Former South Bend Mayor and Biden surrogate Pete Buttigieg appeared on The Late Late Show with James Corden on the eve of the U.S. presidential election, and shared his hopes about Tuesday.
Asked how close he thinks the race is, Buttigieg said “it could be very close,” pointing out that the critical states in the electoral college are running tight races.
“It's all going to come down to getting out the vote,” said Buttigieg.
Corden asked Buttigieg about the Trump caravans around the country that have been intimidating drivers on the highway, including one that swarmed a Biden/Harris campaign bus.
Said Buttigieg: “There's a level of panic on his side. This behavior that you're talking about. This is not the kind of thing you do when you're winning. It's a show of desperation and it's not going to help. If there's one thing we've learned in recent years it's that shutting down bridges in New Jersey has not exactly worked well for the Republican Party.”
Buttigieg also talked about the plan to rebuild the country over the next four years and Republicans who have crossed over to support Biden.
“We've got to find ways to build common experiences that cut across political lines and build that kind of trust in one another that's needed not just for politics but for our country to run, for things to be able to work. At the end of the day we live in the same reality … we're going to rise and fall together.”

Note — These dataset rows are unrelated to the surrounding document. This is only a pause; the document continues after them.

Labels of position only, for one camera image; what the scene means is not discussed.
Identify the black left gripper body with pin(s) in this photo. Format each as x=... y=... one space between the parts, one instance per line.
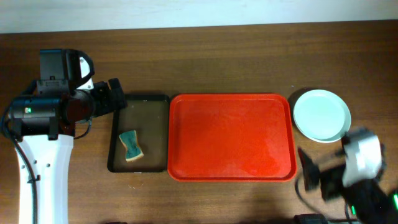
x=109 y=97

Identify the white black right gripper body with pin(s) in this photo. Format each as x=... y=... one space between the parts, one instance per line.
x=325 y=182

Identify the light green plate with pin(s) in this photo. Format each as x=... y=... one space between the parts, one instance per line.
x=322 y=116

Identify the green yellow sponge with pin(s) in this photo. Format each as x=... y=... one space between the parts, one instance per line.
x=130 y=142

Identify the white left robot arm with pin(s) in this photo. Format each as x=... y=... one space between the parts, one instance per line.
x=41 y=124

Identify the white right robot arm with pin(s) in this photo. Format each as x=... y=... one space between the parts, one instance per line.
x=374 y=206

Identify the dark brown tray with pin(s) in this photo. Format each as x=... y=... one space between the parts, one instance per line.
x=148 y=116

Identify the red plastic tray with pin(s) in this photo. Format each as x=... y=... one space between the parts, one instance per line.
x=231 y=137

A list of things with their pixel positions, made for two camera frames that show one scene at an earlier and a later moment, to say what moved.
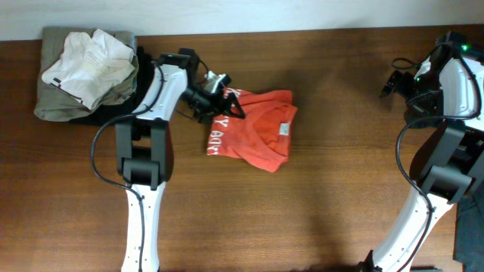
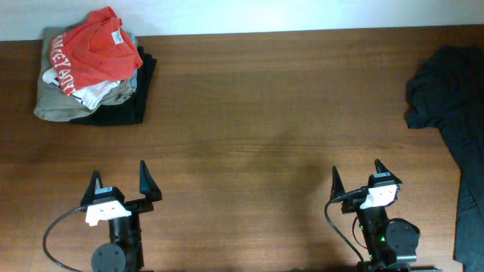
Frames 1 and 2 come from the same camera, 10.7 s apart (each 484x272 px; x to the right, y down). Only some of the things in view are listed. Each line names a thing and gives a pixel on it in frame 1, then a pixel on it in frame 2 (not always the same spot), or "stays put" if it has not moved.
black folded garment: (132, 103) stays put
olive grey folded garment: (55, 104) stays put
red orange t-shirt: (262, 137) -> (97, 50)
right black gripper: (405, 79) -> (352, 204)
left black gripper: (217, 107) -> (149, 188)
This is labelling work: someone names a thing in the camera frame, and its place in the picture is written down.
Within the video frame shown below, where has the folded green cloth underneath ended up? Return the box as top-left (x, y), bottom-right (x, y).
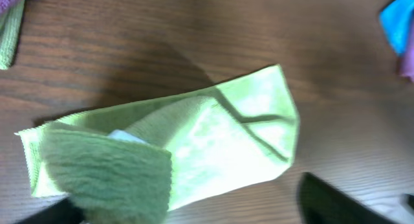
top-left (1, 0), bottom-right (25, 70)

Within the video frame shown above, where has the crumpled blue cloth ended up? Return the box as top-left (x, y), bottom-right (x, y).
top-left (379, 0), bottom-right (413, 55)

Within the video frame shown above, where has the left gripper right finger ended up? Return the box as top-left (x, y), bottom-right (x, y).
top-left (297, 172), bottom-right (395, 224)

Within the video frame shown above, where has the crumpled purple cloth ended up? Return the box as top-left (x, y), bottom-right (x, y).
top-left (400, 29), bottom-right (413, 82)

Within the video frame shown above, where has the light green microfiber cloth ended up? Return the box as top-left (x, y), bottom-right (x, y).
top-left (19, 65), bottom-right (300, 223)

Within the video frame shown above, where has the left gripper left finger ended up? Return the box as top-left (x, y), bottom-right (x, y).
top-left (16, 198), bottom-right (85, 224)

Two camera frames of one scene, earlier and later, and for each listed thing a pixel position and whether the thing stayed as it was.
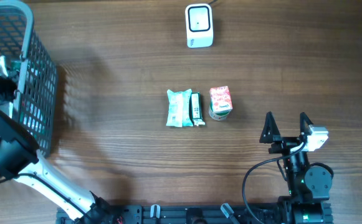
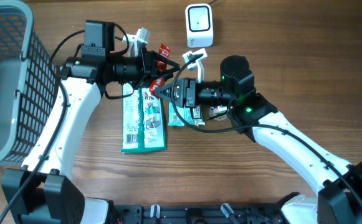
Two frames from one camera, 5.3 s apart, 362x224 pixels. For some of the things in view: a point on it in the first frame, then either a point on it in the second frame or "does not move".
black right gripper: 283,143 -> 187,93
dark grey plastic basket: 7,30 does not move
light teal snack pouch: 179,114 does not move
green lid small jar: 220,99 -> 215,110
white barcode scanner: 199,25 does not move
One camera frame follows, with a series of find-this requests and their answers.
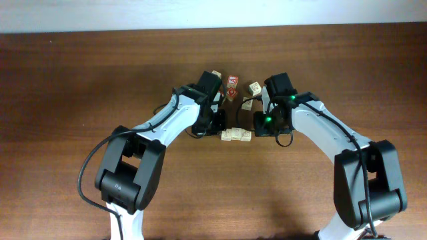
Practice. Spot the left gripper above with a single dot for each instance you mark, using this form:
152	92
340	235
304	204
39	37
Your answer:
220	125

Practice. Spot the red letter Q block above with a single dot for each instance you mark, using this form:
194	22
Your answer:
231	94

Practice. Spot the plain wooden block right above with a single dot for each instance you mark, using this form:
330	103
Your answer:
247	104

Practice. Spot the green edged block right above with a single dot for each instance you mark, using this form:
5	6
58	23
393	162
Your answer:
255	89

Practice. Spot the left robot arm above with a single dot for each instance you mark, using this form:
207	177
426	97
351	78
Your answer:
129	173

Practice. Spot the wooden block red top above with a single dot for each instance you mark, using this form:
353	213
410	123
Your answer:
217	73

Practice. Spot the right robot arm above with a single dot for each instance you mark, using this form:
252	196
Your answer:
368	183

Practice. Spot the red letter V block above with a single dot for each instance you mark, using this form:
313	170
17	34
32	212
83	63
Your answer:
232	81

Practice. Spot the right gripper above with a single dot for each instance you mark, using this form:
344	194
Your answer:
261	124

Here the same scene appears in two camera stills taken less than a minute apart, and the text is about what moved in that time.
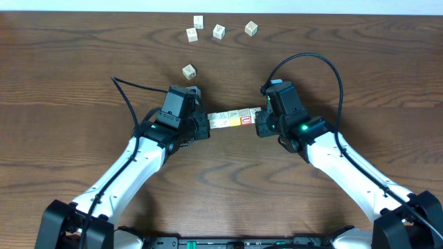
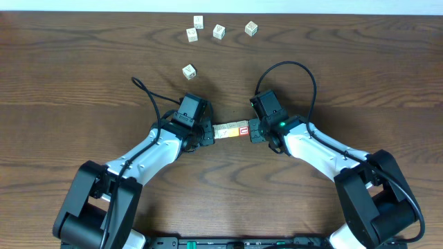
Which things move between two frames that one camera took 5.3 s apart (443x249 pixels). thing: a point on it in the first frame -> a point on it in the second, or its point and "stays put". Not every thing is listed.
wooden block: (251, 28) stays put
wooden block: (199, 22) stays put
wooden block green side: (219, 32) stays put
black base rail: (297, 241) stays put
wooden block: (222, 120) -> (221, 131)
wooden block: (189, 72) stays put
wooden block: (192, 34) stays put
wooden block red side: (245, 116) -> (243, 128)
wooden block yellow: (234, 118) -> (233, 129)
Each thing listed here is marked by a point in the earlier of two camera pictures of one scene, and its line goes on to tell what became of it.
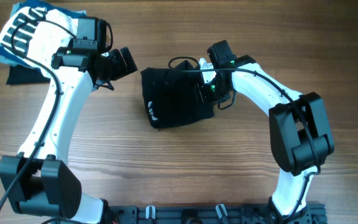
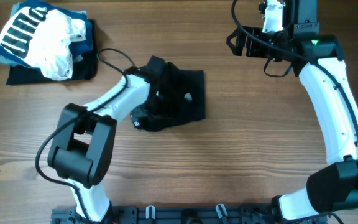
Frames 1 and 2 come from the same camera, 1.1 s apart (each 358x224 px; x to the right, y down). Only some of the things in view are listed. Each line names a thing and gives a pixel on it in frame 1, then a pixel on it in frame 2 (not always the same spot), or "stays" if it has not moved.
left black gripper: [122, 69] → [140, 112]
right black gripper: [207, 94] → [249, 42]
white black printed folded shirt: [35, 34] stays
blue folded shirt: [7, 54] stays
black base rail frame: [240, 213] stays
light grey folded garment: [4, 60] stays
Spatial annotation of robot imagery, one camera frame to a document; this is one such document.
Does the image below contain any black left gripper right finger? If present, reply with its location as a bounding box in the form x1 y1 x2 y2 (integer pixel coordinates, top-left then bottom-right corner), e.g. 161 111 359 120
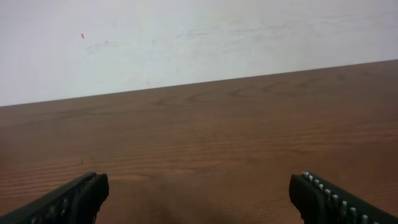
289 171 397 224

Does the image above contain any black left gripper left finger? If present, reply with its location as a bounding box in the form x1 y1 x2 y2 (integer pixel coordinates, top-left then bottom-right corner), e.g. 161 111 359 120
1 172 109 224

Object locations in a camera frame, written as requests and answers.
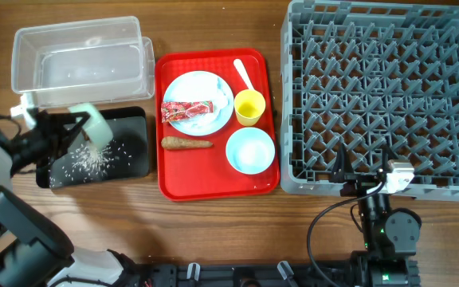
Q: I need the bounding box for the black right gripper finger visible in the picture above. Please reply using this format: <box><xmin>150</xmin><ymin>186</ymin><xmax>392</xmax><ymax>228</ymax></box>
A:
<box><xmin>330</xmin><ymin>143</ymin><xmax>355</xmax><ymax>183</ymax></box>
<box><xmin>379</xmin><ymin>144</ymin><xmax>397</xmax><ymax>175</ymax></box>

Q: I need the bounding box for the mint green bowl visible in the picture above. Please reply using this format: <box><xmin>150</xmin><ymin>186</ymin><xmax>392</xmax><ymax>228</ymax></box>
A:
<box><xmin>69</xmin><ymin>103</ymin><xmax>113</xmax><ymax>151</ymax></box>

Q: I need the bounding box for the brown bread stick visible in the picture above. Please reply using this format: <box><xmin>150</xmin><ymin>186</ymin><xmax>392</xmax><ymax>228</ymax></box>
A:
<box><xmin>161</xmin><ymin>136</ymin><xmax>213</xmax><ymax>150</ymax></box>

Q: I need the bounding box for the red snack wrapper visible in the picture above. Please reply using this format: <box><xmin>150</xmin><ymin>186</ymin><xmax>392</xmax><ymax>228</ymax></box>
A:
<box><xmin>161</xmin><ymin>100</ymin><xmax>214</xmax><ymax>123</ymax></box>

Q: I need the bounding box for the white napkin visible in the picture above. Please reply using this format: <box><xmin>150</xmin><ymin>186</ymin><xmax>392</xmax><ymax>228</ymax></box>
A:
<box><xmin>172</xmin><ymin>73</ymin><xmax>228</xmax><ymax>129</ymax></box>

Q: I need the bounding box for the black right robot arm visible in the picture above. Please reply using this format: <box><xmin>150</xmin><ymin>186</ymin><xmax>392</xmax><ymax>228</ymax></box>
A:
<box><xmin>331</xmin><ymin>144</ymin><xmax>422</xmax><ymax>287</ymax></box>

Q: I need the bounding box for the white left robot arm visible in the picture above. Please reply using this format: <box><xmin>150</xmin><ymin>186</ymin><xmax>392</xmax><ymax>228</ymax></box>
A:
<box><xmin>0</xmin><ymin>109</ymin><xmax>325</xmax><ymax>286</ymax></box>

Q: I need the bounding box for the clear plastic waste bin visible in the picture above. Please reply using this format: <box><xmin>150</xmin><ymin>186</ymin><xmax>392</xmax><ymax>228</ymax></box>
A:
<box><xmin>11</xmin><ymin>16</ymin><xmax>155</xmax><ymax>108</ymax></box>

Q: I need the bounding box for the black waste tray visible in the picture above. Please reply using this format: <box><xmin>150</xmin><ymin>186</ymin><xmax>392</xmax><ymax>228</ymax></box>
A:
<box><xmin>36</xmin><ymin>107</ymin><xmax>150</xmax><ymax>189</ymax></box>

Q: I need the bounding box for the grey plastic dishwasher rack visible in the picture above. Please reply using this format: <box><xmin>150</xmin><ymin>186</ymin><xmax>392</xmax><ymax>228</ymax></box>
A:
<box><xmin>280</xmin><ymin>1</ymin><xmax>459</xmax><ymax>202</ymax></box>

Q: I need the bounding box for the pile of white rice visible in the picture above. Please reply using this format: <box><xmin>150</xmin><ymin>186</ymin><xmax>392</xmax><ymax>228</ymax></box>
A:
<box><xmin>61</xmin><ymin>140</ymin><xmax>134</xmax><ymax>183</ymax></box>

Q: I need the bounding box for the light blue bowl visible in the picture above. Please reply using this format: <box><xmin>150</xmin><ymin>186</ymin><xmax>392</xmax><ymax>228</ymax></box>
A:
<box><xmin>226</xmin><ymin>127</ymin><xmax>276</xmax><ymax>175</ymax></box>

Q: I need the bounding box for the yellow plastic cup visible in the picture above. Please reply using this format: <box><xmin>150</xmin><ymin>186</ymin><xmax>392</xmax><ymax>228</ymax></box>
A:
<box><xmin>234</xmin><ymin>89</ymin><xmax>266</xmax><ymax>127</ymax></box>

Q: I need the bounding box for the red plastic tray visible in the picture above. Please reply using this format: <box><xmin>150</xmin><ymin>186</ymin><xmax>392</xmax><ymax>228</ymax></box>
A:
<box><xmin>155</xmin><ymin>48</ymin><xmax>280</xmax><ymax>202</ymax></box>

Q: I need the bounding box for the white plastic spoon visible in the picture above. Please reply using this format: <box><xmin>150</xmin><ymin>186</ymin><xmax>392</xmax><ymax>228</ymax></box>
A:
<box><xmin>233</xmin><ymin>58</ymin><xmax>254</xmax><ymax>90</ymax></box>

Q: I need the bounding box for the light blue plate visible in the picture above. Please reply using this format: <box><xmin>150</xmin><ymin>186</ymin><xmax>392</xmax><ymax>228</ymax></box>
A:
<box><xmin>163</xmin><ymin>71</ymin><xmax>234</xmax><ymax>136</ymax></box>

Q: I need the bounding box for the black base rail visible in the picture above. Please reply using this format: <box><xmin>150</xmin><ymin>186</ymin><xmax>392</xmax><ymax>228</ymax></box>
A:
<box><xmin>137</xmin><ymin>261</ymin><xmax>420</xmax><ymax>287</ymax></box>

Buttigieg also talked about his multiple appearances on FOX News: “This is a network that is not very friendly to my party or my perspective but I know how many people get their news from this network and they're watching in good faith. And I can't be mad at somebody for not supporting my perspective if they've literally never heard it. So it's my job to cross that line, to poke through the walls of that media bubble. And as long as they're gonna have me on I've gotta get on there.”
Buttigieg also talked about the “really disturbing” behavior at Trump rallies, including chants of “Fire Fauci” and Trump blaming doctors for the pandemic. He followed that up with some discussion of his new book Trust, which he wrote during the pandemic.
Corden's final question: “No matter what happens, are we going to be okay?”
“Yes, we will,” Buttigieg replied. “We have to. We have to find a way to get through this. This is a country that has been through pandemics, it has been through wars, at one point half the country broke off and declared war against the other half, and this country still stands. We have got to find a way through this and I believe that starts with electing new leadership. … I actually think that we could live to see something incredible in this country. We're just a couple of decades away from being a country that has no racial majority. A country that by mid-century could have solved some of the toughest problems around racial and economic justice, around climate, could be a full-scale, large, multi-racial, pluralistic democracy with a place for everybody, where everybody could belong. We're the generation that could see that happen.”
“Now, we're also the generation that could blow it,” added Buttigieg. “That's part of the reason this election is so high stakes. But if we get it right in the next few years, the 2020s could go down in history as the time America stood up and turned in a better direction and by the middle of this century could be delivering to humanity something as important as the founding of America itself. I really believe that – if we do the work, and that's why we're doing the work.”
Corden asks all his guests to share something from their homes that we otherwise would never get to see. Buttigieg pulled out a baseball that he got during a game on his first date with Chasten, and melted Corden and the audience's hearts.
“See, this is why he should be President of the United States!” shrieked Corden after Buttigieg finished his tale. “Mayor Pete, I don't know if you're busy for the next few years but could you come on the show every day?”